DRC Finals Updates (1-6 June 2015):
- Saturday: Second of our runs is at 1.30pm PST. Watch at theroboticschallenge.org
- Friday: In the first of our runs we scored 7 points and finished in 4th place.
- Thursday: Rehearsal run: We had problems getting going but walked freestanding for a full hour! Drove and walked the whole course.
- Wednesday: Practice Day: 2 hours of testing with Boston Dynamics' 30kg Lithium battery went very well. That gives us juice for over an hour.
- Tuesday: Practice Day: Bright and early practicing the egress task. Then drilling and valves. Testing the competition network and team photos.
- Monday: Unpacked our kit and set up. Russ and Pat had a walkthrough on the competition courses.
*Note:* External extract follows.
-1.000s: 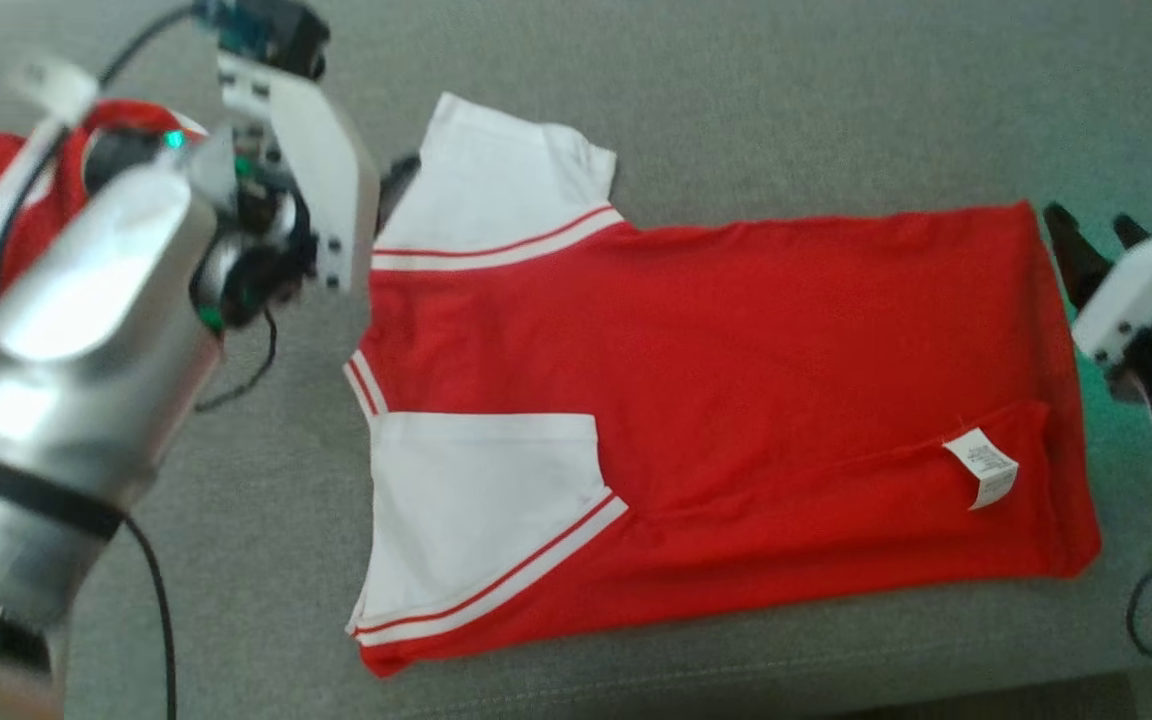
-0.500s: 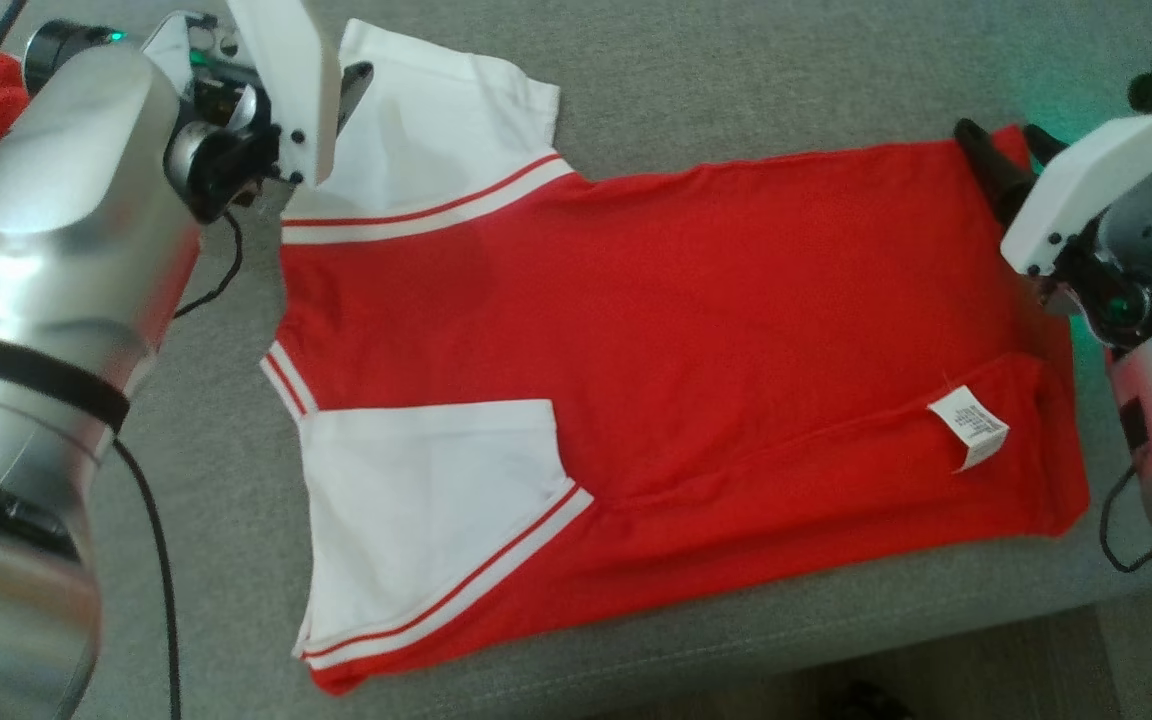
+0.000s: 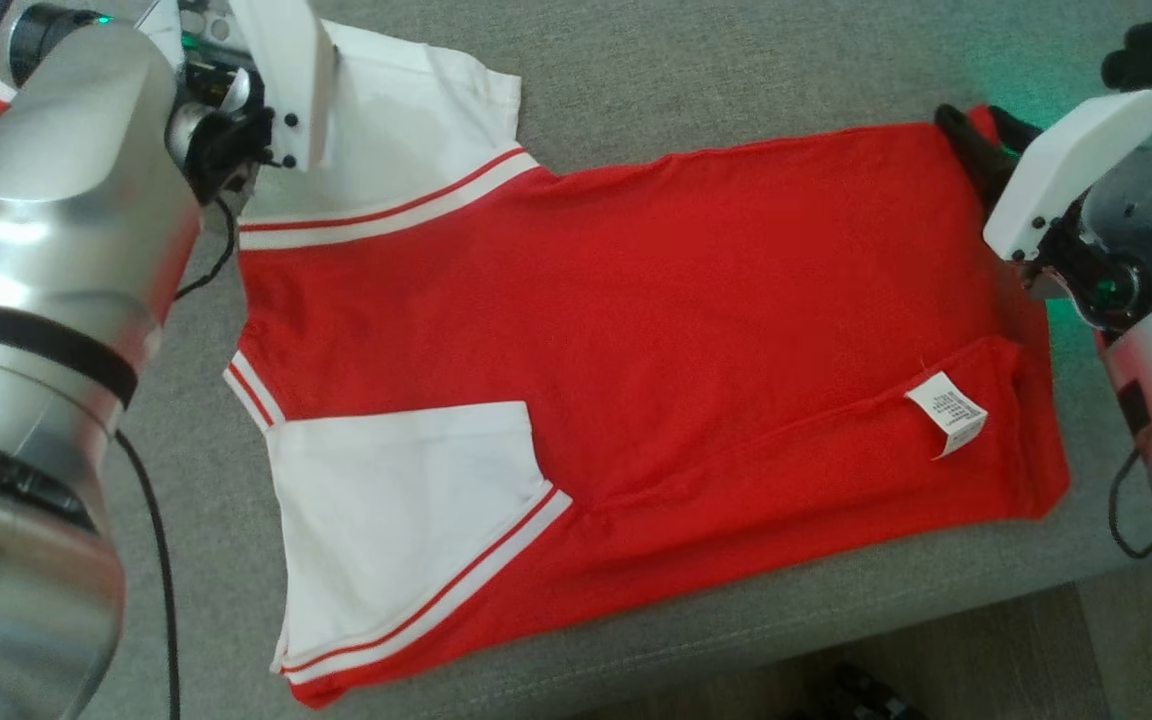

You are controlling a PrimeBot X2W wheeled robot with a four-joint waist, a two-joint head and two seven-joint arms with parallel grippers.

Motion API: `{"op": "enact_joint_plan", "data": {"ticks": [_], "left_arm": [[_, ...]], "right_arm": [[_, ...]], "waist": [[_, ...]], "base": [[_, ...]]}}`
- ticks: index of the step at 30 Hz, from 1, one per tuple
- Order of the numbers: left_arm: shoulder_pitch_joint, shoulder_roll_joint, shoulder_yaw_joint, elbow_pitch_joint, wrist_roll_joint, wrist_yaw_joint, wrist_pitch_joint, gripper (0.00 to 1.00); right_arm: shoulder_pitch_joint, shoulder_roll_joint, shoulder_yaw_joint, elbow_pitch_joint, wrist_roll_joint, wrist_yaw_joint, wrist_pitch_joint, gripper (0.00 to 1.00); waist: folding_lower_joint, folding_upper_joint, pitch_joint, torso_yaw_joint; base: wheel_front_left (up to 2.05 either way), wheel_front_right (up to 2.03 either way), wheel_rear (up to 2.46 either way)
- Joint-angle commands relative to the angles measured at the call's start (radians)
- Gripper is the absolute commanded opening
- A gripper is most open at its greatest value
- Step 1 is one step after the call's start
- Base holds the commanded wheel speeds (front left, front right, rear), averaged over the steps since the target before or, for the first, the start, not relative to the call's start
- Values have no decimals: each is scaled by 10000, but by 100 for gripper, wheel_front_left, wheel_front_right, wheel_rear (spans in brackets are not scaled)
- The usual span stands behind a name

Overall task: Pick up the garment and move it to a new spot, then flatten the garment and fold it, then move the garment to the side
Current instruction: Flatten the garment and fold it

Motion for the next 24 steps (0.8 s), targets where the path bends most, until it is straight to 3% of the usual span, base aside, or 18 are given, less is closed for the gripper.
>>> {"op": "enact_joint_plan", "data": {"ticks": [1, 2, 3, 4, 14, 24], "left_arm": [[-467, 192, 85, -52, -56, -48, -66, 21], [-448, 183, 72, -13, -97, -52, -114, 0], [-415, 176, 49, 24, -139, -55, -142, 0], [-393, 176, 0, 33, -156, -57, -180, 0], [-448, 429, -172, 488, -59, -61, -1268, 0], [65, 433, -498, 55, -452, -62, -1791, 0]], "right_arm": [[369, 28, 508, 138, 230, 67, 136, 55], [380, 14, 619, 157, 335, 67, 137, 44], [389, -8, 737, 148, 436, 67, 124, 13], [387, -48, 807, 122, 533, 67, -2, 0], [197, -215, 720, 819, 765, 67, -2403, 0], [438, -249, 1212, 1356, 1087, 67, -3098, 0]], "waist": [[-1, 0, -57, 5], [-1, 0, -98, 5], [-1, 0, -134, 8], [-1, 0, -162, 13], [-1, 0, -748, 228], [-1, 0, -1767, 644]], "base": [[0, 0, 0], [0, 0, 0], [0, 0, 0], [0, 0, 0], [0, 0, 0], [0, 0, 0]]}}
Terrain testing.
- Sunday: Our team arrived in Pomona via LAX, Ontario and Long Beach airports!
This is the video of MIT’s first DRC Finals Run (Friday 6th). We scored 7 points and are now fourth. We were awarded one point for falling out of the car after our run.
- Due to operator error we fell from the car - the foot was 'throttled' from driving during the egress.
- The right arm broke after the fall.
- The joint readings used poorer sensors as a result, hence the poor door opening.
- With no right arm we could not turn on the drill (normally bi-handed).
- After entering the door the network communication results in camera and LIDAR drop outs.
- The course typically requires use of the right arm so we had to switch on the fly to the left to switch the surprise box lever.
Photos from the DRC Finals - June 2015. Left, Other Teams. Right, Competition
About the Darpa Robotics Challenge
MIT is competing in the DARPA Robotics Challenge with the amazing Atlas robot built by Boston Dynamics. We are developing algorithms and user interfaces to control the robot and to aid a human operator paired with the robot to carry out a series of manipulation and mobility tasks.
The DARPA Robotics Challenge (DRC) is motivated by disasters such as the Fukushima Daiichi hydrogen explosion and the Deepwater Horizon underwater oil spill. The key goal is to develop a dexterous mobile robot that can move through and within disaster zones and perform useful tasks, with minimal guidance from remote human operators remaining safely out of harm’s way.
In competition with dozens of other academic and industry teams, we must enable the humanoid robot (supplied by DARPA) to walk over uneven terrain, climb stairs and ladders, enter and drive a small utility vehicle, handle debris and other objects, and use tools. These skills will tested in a Grand Final in June 2015 for a $2M prize.
- June 2015: We have unpacked the robot at the Pomona Fairplex in Los Angeles. Getting prepared for the Finals this week!
- March 2015: In Charleston, SC our team sees DARPA's plans for a 1 hour course involving all the 8 challenge tasks in one sequence.
- January 2015: Boston Dynamics dramatically upgrade the robot: moving all computing onboard and supporting operation with a 1 hour battery.
- December 2013: Our team of 20 undergraduates and graduate students, post-docs, research scientists and professors traveled to Homestead, Florida for the DRC Trials. In sunny but windy conditions we competed against 16 other world leading teams and finished in 4th place. As a result we now continue to be funded through to the DARPA Robotics Challenge Finals in mid 2015.
- June 2013: We finished in 3rd place, from 26 teams, in the Simulated Virtual Robotics Challenge (VRC) and won funding and the use of a Boston Dynamics Atlas for the next stage.
- July 2012: Our proposal was accepted and our team began to be formed.
- April 2012: DARPA Robotics Challenge competition announced.